Se ha llegado a un punto crítico donde varios hospitales han alcanzado su límite de admisión para la internación de casos de covid-19. Uno de los más llamativos hasta la fecha es el Hospital del Sur en Cochabamba, que cuenta con solo siete unidades de terapia intermedia y carece de suficientes cuidados intensivos para atender la demanda actual. Esta falta de infraestructura adecuada ha llevado a que los profesionales de la salud se sientan abrumados y desbordados, enfrentando una carga de trabajo que supera sus capacidades.

El personal médico ha hecho esfuerzos por comunicar su situación tanto al municipio como a la gobernación, subrayando la urgente necesidad de recursos adicionales, como camas para atención y más médicos y enfermeras que puedan ayudar a manejar esta crisis. Sin embargo, la respuesta ha sido insuficiente, lo que ha exacerbado la angustia y el estrés tanto en el personal sanitario como en los pacientes y sus familias.


Al observar la complicación por la que atraviesan muchas familias, se hace evidente que han arriesgado su seguridad al salir del departamento en busca de oxígeno. Se dirigen directamente a las plantas de oxígeno con la intención de recargar sus tanques, con la esperanza de salvar la vida de sus seres queridos. Muchos de ellos relatan que se ven obligados a dormir en el lugar, esperando recibir una ficha que les permita acceder al oxígeno, ya que la empresa que produce este recurso vital opera las 24 horas del día y solo puede fabricar alrededor de 65 tanques de oxígeno por jornada. Esta situación crea un ambiente de desesperación y ansiedad, donde cada minuto cuenta y la incertidumbre es abrumadora.

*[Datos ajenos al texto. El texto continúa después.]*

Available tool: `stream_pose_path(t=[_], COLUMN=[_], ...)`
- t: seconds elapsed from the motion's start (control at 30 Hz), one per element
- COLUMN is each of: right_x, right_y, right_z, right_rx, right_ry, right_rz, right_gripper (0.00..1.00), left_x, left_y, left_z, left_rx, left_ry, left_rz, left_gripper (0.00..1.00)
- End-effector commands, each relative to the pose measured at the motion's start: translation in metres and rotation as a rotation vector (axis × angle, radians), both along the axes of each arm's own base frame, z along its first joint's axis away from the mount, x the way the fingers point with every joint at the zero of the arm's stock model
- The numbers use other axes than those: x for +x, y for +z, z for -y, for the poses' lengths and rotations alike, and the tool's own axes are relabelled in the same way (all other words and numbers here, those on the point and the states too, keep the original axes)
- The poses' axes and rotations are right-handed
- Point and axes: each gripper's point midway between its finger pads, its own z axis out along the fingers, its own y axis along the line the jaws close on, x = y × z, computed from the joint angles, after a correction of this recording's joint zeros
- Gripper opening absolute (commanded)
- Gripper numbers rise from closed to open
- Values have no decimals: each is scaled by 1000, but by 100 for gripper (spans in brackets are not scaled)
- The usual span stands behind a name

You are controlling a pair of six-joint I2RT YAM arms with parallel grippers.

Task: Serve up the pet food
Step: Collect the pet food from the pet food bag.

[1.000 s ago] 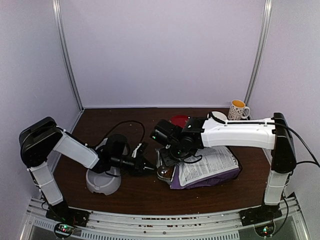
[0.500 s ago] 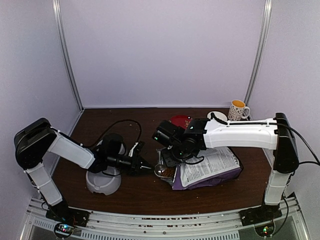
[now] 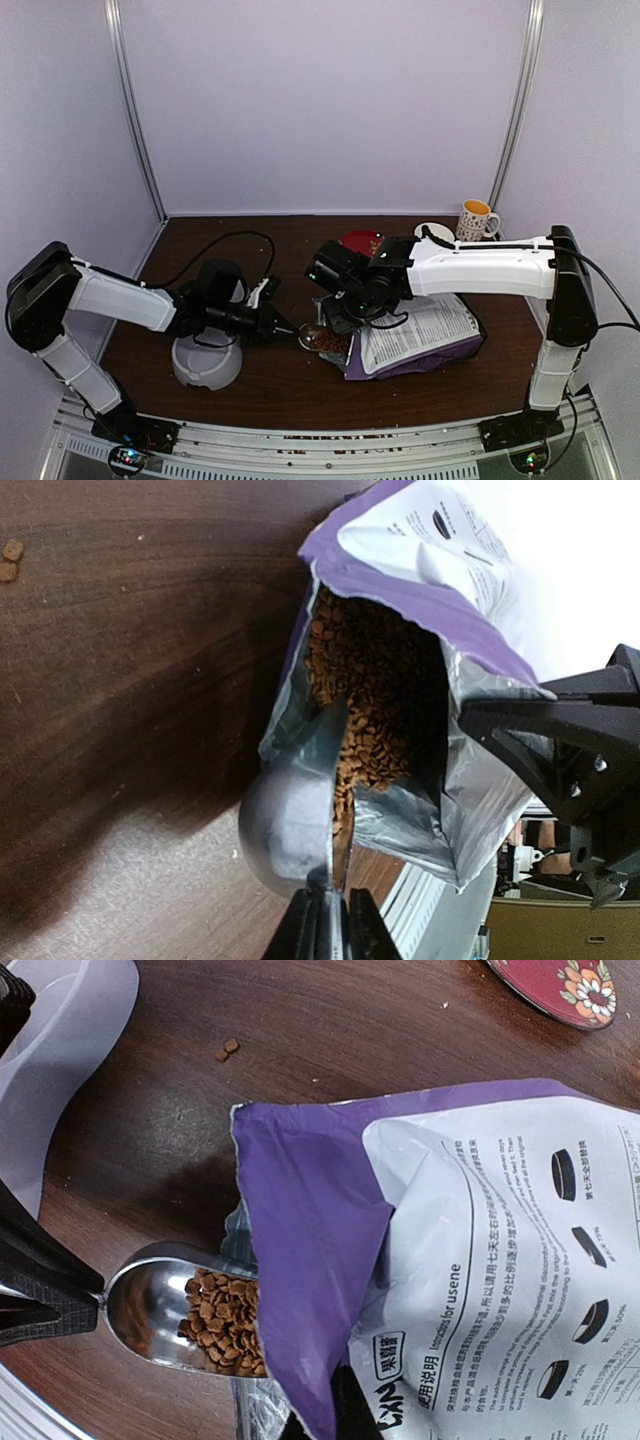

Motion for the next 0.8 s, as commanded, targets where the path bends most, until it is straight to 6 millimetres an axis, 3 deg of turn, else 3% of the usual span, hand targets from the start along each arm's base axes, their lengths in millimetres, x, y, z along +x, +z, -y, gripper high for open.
stream_pose_path(t=[0.0, 0.5, 0.77], right_x=[3, 1, 1], right_y=[0, 2, 13], right_z=[15, 14, 10], right_rx=[-29, -7, 30], right_ry=[-36, -37, -35], right_rz=[-9, -12, -4], right_gripper=[0, 0, 0], left_x=[11, 5, 3], left_y=[12, 31, 48], left_z=[1, 14, 17], left_rx=[17, -168, -233], left_ry=[3, -2, -6], left_rz=[72, 6, 4], left_gripper=[0, 0, 0])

La angustia y la impotencia son sentimientos comunes entre las familias que enfrentan esta crisis, ya que se ven atrapadas en un dilema que crece cada día más. La falta de recursos, la saturación de los hospitales y la escasez de personal médico generan un panorama desolador, donde la esperanza se convierte en un bien escaso. En este contexto, es fundamental que se implementen medidas efectivas para abordar esta crisis de salud pública, priorizando la atención a los pacientes y la provisión de los recursos necesarios para salvar vidas.